• [What you need to do]
Please restate, word for word, the lines below that begin at the one with "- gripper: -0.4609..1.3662" and end at the one with "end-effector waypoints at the". Leave out all other lines.

---+---

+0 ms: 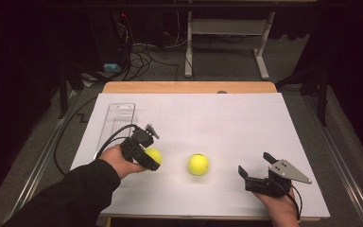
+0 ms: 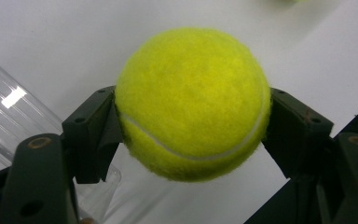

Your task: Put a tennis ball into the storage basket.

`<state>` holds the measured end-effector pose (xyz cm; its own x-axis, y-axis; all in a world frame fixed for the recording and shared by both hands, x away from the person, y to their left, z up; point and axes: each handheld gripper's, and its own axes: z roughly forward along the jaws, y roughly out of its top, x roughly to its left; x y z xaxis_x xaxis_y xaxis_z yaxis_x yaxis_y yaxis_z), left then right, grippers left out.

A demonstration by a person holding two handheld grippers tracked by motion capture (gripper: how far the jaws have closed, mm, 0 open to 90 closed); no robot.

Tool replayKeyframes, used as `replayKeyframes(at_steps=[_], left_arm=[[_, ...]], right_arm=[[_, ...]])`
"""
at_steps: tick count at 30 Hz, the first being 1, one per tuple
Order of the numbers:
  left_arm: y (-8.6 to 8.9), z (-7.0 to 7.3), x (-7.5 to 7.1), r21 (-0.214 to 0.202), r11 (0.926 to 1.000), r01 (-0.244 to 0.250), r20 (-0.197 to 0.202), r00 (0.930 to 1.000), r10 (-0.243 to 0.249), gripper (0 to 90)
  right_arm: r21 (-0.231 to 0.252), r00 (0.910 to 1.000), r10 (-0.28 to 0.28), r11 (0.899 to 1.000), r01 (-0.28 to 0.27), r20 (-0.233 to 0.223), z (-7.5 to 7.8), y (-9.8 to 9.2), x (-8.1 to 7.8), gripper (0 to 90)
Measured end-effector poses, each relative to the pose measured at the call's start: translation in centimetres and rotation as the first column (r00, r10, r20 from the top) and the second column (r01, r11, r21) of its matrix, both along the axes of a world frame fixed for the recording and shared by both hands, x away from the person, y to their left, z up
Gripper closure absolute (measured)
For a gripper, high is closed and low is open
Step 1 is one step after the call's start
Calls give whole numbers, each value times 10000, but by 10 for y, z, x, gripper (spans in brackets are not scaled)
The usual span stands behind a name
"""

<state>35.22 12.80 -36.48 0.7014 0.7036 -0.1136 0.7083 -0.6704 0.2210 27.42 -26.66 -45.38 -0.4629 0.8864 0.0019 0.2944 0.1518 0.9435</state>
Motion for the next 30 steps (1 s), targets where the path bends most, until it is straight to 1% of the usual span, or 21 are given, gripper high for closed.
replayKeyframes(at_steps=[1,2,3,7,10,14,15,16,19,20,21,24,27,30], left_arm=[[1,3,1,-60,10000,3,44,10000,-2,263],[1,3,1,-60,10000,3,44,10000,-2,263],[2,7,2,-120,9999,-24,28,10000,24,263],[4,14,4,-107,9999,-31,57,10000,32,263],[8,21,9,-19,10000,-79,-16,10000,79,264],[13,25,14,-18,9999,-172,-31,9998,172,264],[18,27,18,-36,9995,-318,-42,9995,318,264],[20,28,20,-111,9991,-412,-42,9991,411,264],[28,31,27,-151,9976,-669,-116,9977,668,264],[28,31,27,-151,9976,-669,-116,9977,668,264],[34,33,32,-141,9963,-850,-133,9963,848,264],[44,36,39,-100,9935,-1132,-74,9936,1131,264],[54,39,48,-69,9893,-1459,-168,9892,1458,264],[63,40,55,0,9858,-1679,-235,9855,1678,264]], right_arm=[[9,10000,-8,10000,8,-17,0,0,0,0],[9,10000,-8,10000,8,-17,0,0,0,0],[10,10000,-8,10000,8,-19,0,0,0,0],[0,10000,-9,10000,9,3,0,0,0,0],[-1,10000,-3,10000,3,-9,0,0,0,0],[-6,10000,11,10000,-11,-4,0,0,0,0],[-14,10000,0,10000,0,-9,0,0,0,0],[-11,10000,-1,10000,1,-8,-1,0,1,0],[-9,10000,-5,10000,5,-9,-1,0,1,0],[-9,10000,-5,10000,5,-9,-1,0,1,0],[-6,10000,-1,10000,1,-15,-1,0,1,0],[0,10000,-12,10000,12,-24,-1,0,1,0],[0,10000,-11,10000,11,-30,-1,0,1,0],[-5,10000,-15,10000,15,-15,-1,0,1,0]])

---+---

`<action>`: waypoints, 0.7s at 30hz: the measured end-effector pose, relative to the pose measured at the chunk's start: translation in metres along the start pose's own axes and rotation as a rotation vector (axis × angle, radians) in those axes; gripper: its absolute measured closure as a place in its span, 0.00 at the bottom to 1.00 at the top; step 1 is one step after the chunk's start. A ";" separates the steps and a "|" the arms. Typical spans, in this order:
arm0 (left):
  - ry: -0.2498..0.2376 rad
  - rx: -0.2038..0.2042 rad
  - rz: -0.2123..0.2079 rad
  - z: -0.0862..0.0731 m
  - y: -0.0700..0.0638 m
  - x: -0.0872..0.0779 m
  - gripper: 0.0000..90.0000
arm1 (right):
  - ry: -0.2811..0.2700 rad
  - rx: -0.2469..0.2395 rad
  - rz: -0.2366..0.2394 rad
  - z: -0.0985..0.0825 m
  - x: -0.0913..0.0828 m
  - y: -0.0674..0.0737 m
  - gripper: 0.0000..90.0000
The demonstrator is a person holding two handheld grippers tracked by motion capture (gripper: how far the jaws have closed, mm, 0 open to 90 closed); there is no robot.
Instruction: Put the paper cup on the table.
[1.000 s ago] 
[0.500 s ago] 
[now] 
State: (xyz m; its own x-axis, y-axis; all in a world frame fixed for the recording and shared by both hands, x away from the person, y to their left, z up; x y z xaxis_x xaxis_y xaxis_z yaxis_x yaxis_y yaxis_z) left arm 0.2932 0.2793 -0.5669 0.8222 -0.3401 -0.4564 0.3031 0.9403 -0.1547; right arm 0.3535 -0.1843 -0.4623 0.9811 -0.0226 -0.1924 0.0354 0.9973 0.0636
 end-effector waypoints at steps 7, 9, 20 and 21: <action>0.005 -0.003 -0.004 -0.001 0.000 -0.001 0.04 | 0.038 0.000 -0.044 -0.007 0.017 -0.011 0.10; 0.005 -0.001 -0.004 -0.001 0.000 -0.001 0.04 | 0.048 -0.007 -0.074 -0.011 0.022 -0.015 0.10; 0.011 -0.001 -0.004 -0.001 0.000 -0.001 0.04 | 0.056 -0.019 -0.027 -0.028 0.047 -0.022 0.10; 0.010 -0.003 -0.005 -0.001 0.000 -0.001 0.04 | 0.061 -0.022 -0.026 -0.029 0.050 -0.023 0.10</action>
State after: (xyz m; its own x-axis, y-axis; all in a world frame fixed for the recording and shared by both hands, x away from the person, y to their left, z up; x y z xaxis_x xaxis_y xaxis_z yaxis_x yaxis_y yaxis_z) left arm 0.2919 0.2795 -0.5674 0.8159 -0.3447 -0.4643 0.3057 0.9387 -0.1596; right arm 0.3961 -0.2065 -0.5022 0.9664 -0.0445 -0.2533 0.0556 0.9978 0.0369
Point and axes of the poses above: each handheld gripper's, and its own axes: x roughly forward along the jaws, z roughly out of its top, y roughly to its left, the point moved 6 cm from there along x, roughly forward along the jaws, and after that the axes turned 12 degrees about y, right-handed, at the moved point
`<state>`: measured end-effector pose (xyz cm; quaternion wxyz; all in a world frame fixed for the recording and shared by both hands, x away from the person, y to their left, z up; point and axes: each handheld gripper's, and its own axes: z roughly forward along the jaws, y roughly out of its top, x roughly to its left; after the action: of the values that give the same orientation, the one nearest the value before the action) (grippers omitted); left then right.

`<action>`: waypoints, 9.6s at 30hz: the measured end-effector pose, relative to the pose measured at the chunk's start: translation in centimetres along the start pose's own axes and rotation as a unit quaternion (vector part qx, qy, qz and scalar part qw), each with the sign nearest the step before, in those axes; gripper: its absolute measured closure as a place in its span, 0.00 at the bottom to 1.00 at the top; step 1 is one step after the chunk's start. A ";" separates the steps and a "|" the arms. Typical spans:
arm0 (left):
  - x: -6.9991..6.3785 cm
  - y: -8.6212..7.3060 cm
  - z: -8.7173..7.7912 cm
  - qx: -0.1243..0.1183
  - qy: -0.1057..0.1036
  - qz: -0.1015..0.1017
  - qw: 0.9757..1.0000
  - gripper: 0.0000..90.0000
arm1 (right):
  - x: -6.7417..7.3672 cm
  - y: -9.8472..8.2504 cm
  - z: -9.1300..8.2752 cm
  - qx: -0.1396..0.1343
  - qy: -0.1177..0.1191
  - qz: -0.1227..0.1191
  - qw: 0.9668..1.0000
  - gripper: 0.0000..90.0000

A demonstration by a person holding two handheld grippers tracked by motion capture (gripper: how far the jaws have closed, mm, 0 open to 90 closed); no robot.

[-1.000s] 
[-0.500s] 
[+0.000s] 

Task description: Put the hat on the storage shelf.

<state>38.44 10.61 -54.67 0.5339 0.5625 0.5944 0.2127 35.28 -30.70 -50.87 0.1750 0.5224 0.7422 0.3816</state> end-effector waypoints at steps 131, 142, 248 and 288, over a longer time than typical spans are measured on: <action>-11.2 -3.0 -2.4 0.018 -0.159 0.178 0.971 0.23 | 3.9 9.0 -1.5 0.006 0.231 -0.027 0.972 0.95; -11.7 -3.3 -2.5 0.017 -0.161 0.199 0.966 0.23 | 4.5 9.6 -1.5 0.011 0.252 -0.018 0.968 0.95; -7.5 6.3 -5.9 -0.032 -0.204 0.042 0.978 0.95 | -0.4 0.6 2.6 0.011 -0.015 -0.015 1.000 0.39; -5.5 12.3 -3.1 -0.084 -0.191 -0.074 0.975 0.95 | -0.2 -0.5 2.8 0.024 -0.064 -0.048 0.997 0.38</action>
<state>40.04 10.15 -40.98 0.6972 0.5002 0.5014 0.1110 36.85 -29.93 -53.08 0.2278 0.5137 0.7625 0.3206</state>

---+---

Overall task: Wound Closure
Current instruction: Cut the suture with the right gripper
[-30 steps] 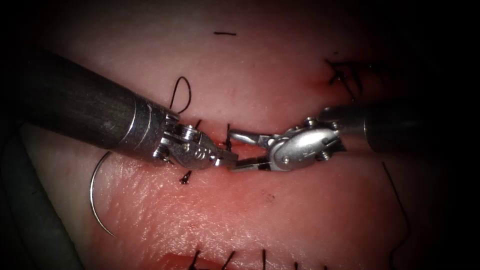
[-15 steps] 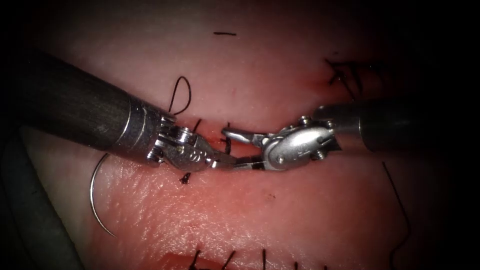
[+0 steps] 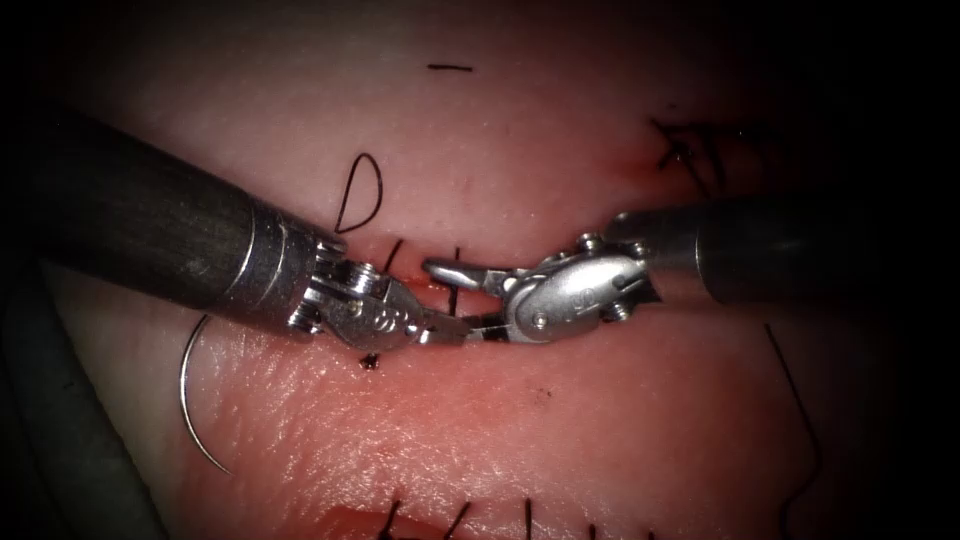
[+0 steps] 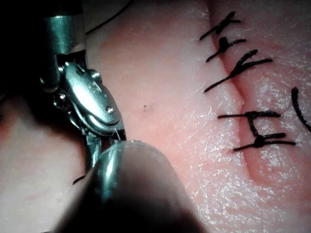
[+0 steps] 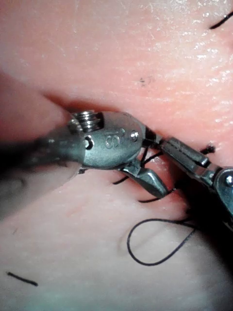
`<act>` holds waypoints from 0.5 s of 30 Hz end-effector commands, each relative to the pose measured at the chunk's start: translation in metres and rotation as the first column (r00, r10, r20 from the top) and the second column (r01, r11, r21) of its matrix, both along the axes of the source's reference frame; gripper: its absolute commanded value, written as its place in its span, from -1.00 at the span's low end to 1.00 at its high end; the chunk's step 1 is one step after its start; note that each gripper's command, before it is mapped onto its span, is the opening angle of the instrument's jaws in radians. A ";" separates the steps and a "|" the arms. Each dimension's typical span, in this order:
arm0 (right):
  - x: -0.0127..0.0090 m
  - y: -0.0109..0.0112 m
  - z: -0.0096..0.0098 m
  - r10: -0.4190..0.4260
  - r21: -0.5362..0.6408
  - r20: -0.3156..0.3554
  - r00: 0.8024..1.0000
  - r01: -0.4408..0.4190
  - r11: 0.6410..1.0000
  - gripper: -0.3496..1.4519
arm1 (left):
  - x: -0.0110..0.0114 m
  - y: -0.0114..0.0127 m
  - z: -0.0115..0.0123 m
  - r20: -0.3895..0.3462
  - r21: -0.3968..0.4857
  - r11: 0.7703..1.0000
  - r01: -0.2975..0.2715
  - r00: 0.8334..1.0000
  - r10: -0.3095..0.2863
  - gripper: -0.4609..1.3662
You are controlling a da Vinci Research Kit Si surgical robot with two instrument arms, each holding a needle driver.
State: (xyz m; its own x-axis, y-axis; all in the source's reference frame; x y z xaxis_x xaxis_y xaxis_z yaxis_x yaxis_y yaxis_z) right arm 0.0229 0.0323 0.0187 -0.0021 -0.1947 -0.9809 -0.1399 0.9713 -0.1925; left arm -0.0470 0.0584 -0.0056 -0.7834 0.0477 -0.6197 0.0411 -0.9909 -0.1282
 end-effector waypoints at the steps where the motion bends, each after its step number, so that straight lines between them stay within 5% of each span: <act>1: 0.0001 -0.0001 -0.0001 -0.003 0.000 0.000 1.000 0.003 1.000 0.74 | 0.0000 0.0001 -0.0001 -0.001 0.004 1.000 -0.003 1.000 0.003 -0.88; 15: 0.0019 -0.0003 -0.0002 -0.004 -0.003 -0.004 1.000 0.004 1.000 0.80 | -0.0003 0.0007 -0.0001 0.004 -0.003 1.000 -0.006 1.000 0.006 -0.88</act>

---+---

• [Task output]
  - gripper: -0.4609..1.3662
You are controlling a da Vinci Research Kit Si surgical robot with two instrument arms, each holding a needle driver.
State: (xyz m; its own x-axis, y-axis; all in the source's reference frame; x y z xaxis_x xaxis_y xaxis_z yaxis_x yaxis_y yaxis_z) right arm 0.0229 0.0323 0.0187 -0.0021 -0.1947 -0.9809 -0.1399 0.9713 -0.1925; left arm -0.0470 0.0584 -0.0056 -0.7834 0.0477 -0.6197 0.0411 -0.9909 -0.1282
 end-effector waypoints at the steps where the motion bends, each after its step number, so that straight lines between them stay within 5% of each span: <act>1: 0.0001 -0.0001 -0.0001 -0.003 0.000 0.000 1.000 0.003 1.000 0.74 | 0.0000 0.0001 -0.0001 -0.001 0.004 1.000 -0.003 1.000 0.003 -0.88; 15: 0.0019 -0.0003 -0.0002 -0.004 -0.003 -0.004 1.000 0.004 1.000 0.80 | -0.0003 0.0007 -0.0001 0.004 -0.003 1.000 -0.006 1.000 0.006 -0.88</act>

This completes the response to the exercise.